3. **Per-domain sections** — each case gets its own table. Each cell shows:
   - Line 1: median (or **best**) + ratio to fastest, e.g. `**516.6ms** (best)` or `590.7ms (1.14x)`
   - Line 2: throughput · per-unit metric, e.g. `66.1 MB/s · 59µs/call`
   - Line 3: variance (`±X%`, `cv X%`, `p95` when n ≥ 10), peak RSS, and CPU/wall ratio (`cpu Xms (Y.YYx)`).

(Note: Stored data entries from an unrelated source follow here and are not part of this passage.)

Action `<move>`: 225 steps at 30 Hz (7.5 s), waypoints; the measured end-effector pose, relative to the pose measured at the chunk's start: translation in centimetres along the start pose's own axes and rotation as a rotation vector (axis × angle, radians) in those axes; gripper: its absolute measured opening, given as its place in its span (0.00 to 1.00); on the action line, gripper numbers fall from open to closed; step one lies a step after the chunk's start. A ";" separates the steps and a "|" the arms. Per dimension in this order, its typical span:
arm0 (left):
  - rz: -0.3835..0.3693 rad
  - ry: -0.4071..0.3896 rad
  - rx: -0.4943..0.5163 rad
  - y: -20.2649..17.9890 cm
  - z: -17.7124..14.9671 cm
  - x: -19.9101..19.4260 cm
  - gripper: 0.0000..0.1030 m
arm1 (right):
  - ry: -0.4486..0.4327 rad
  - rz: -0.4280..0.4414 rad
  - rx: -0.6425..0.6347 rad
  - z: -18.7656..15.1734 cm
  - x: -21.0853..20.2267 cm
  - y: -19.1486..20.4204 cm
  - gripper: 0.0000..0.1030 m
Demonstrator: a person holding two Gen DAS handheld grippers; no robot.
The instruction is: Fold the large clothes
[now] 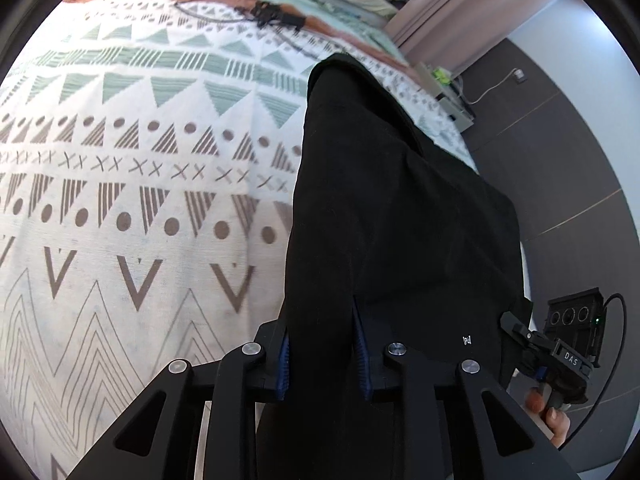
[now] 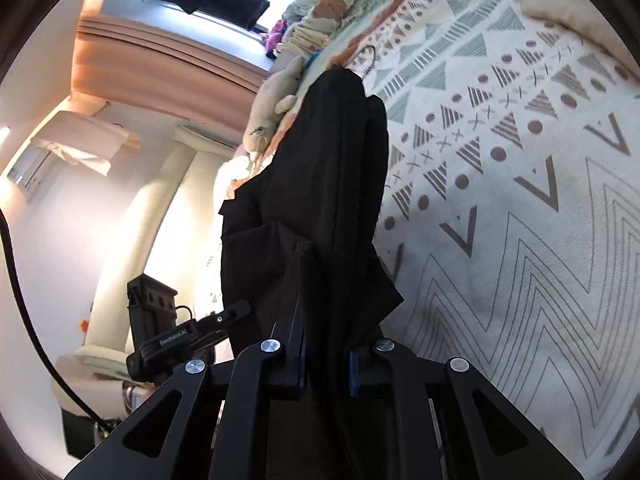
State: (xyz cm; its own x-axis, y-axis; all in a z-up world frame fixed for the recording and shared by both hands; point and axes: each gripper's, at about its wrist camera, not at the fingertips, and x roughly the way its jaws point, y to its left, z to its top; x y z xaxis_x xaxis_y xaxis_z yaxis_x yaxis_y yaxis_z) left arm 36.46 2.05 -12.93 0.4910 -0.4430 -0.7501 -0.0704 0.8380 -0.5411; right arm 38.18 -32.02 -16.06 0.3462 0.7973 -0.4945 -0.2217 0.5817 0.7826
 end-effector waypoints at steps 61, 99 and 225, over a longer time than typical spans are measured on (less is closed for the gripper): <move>-0.219 0.022 0.309 -41.5 -6.1 8.3 0.26 | -0.336 -0.245 -0.317 12.2 -36.6 -3.2 0.15; -0.216 0.323 0.210 -39.5 1.9 34.4 0.37 | -0.237 -0.585 0.187 20.8 -30.4 -24.7 0.47; -0.020 -0.488 0.616 -18.8 -18.8 -20.7 1.00 | -0.612 -0.894 -0.213 -22.0 -31.0 15.4 1.00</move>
State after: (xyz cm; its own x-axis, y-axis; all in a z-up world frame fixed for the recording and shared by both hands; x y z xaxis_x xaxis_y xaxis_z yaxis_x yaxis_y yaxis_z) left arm 11.28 -10.54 5.60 0.8233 -0.3892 -0.4132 0.3662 0.9204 -0.1372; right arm 4.00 -44.23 3.01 0.8396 -0.1052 -0.5329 0.2014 0.9714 0.1256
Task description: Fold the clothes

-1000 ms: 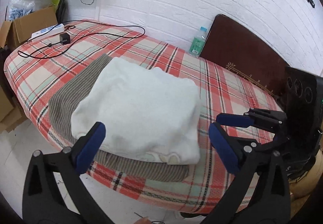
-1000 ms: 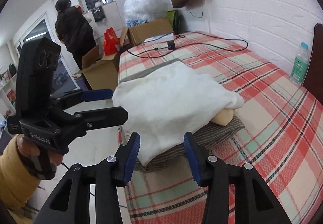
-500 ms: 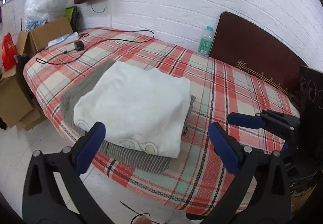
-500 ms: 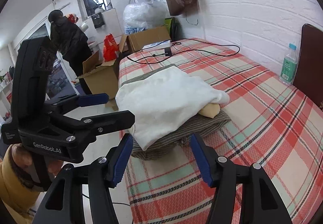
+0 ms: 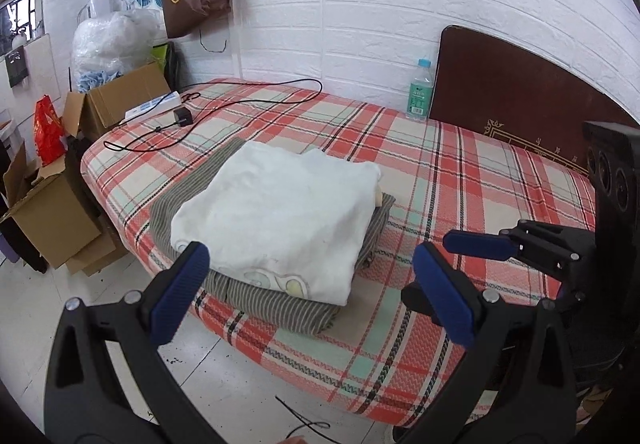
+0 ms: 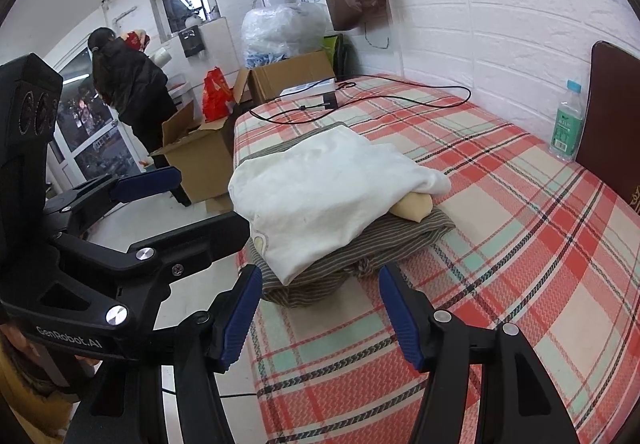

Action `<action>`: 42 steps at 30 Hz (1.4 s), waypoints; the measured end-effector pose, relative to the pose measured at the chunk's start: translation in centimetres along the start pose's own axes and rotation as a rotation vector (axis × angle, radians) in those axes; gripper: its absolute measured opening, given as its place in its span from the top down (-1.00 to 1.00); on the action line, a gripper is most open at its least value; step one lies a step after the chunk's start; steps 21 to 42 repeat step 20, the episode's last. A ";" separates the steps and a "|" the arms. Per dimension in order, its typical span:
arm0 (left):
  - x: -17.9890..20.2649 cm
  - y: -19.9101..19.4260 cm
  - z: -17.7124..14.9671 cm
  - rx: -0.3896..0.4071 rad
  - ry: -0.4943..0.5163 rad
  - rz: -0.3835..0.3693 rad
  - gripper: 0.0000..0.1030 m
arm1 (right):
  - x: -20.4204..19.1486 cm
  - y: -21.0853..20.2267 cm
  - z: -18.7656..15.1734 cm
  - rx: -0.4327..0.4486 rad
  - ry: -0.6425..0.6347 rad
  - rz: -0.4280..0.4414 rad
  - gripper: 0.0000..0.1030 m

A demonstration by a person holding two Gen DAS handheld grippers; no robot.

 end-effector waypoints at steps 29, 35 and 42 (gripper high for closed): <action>0.7 -0.1 -0.7 -0.023 -0.017 0.009 -0.98 | 1.1 -0.4 -1.3 -0.004 0.064 -0.007 -0.23; 0.7 -0.1 -0.7 -0.023 -0.017 0.009 -0.98 | 1.1 -0.4 -1.3 -0.004 0.064 -0.007 -0.23; 0.7 -0.1 -0.7 -0.023 -0.017 0.009 -0.98 | 1.1 -0.4 -1.3 -0.004 0.064 -0.007 -0.23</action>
Point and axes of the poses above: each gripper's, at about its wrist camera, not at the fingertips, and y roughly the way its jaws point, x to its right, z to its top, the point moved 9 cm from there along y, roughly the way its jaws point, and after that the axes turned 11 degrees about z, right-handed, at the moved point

The CPU/wall ratio distinguishes:
     - `~ 1.00x` → single-thread CPU-bound (e.g. keccak hashing)
     - `< 1.00x` → wait-bound, mostly blocked on I/O (e.g. `/chunks` upload waiting on Bee sync)
     - `> 1.00x` → multi-threaded; ~N for N cores active (e.g. `cpu.keccak.parallel`)
     `⚠` flag prepended on `±X%` when variance > 50% (flaky measurement).
   - Line 4: per-iter sparkline — reveals JIT warmup, GC pauses, network jitter
4. **Latency-vs-size linear fit** — for cases with multiple sizes (`cpu.bmt.file-root`, `net.bzz.upload`, etc.), a regression `time ≈ fixed_overhead + bytes / throughput` showing per-runner per-call overhead and peak throughput.
5. **Inline SVG bars** in each row — visual ranking, fastest is green.

## Comparing runs

```bash
# Snapshot a run
./scripts/preserve-run.sh deferred_true

# ...do another run with different parameters...
./scripts/preserve-run.sh deferred_false

# Diff
node scripts/compare.mjs \
  results/_deferred_true/aggregate.json \
  results/_deferred_false/aggregate.json \
  --out results/compare.md
```

The compare report shows a per-runner geomean shift (e.g. `↓ 12.3% faster`), and per-row delta columns flagging anything `> ±20%` with `⚠`.

## Discipline

- Sequential everywhere. One runner at a time, one case at a time, one iteration at a time. Concurrent cases (`net.stamps.concurrent`, `cpu.keccak.parallel`) deliberately fan out to test concurrency, but only one such case is in flight at a time.
- Fixtures pre-loaded into RAM before timing; salt prefix per iter so each upload produces a unique reference (no Bee dedup warm-cache effect).
- Body drains for downloads — never buffer the full response.
- Peak RSS sampled in-process at 100ms intervals.

## Findings

Qualitative observations live in `FINDINGS.md`. Highlights:

- bee-js ECDSA is **221x slower** than bee-go on `cpu.ecdsa.sign-1000` (16ms vs 73µs per sign). bee-rs is 1.6x slower than bee-go because k256 ships no asm.
- bee-js BMT chunker plateaus at ~5.9 MB/s regardless of size — pure-JS keccak floor. bee-go ~60 MB/s, bee-rs ~77 MB/s.
- bee-js holds ~14x its input as RSS during chunking (1.4GB at 100MB BMT) — V8 + MerkleTree heap behavior.
- bee-rs has no streaming raw-bytes upload (`upload_file` / `upload_data` buffer fully). `net.bzz.upload-from-disk` is the data point.
- Sepolia `/chunks` and `/feeds` endpoints are **dominated by network sync** (~600ms/chunk, 30-60s for fresh feed lookup). Those rows are flagged as Bee-bottlenecked, not client comparisons.